- To do
Copy out each line of the material in which the word "from" appears.

═══

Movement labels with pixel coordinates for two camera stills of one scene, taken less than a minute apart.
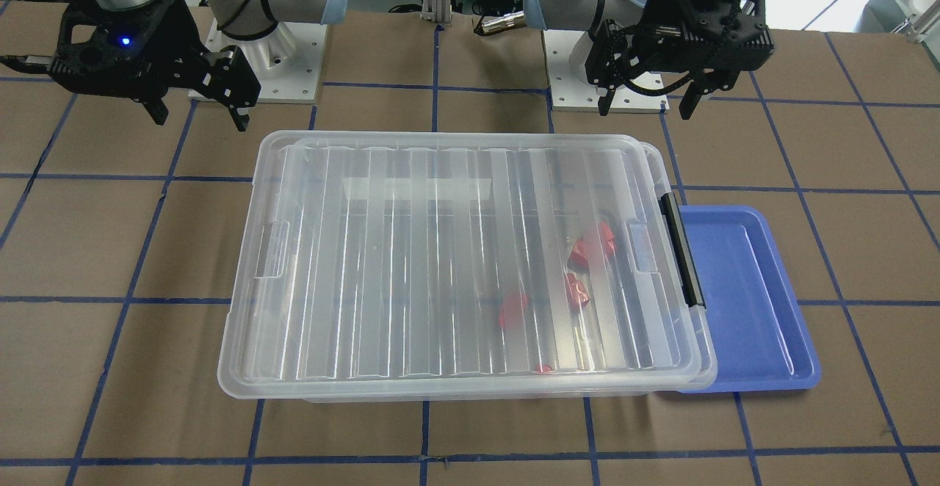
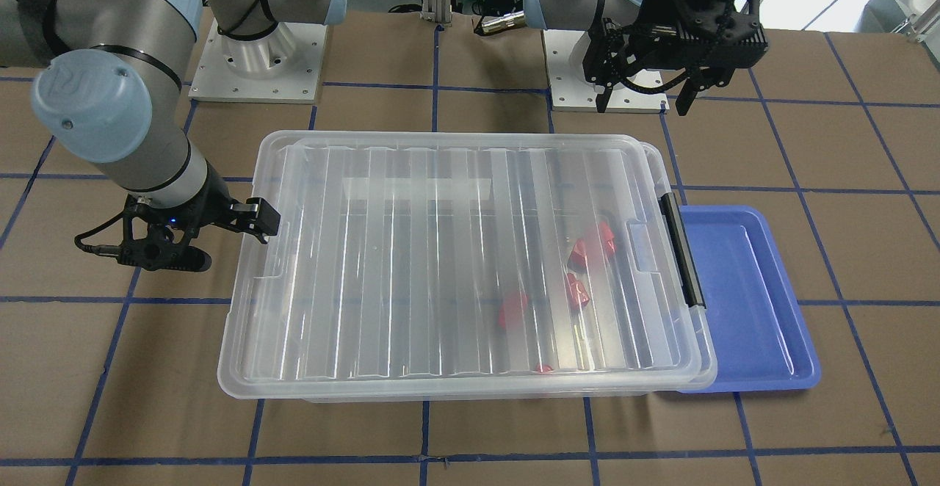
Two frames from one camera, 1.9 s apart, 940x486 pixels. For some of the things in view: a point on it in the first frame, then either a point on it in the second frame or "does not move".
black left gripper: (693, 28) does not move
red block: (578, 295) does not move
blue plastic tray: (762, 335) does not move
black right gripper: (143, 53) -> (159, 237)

═══

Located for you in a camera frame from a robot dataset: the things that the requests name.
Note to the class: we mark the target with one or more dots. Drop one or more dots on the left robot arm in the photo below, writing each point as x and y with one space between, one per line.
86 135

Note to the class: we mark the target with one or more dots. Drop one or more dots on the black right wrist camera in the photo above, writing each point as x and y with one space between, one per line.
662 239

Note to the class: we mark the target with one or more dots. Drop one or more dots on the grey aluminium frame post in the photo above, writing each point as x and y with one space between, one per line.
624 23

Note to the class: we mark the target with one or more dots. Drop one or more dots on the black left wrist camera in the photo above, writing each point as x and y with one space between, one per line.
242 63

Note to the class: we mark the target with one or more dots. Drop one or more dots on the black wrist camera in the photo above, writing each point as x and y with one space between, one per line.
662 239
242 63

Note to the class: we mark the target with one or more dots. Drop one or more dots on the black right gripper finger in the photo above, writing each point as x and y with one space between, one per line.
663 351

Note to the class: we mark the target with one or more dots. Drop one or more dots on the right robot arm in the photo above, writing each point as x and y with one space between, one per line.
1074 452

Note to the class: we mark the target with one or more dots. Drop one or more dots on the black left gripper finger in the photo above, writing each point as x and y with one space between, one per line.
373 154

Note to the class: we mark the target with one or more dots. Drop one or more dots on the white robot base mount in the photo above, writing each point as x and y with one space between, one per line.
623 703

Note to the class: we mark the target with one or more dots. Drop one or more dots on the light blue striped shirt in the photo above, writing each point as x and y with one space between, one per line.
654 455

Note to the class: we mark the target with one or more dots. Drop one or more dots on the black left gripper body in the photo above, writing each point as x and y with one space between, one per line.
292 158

═══

- Exercise output
Two frames from one camera, 1.9 s apart, 940x486 pixels. For some of the things in view: a point on it in the first frame, then either a point on it in the second frame or "does not move".
Located for you in a camera frame from a robot dataset: the things that the requests name.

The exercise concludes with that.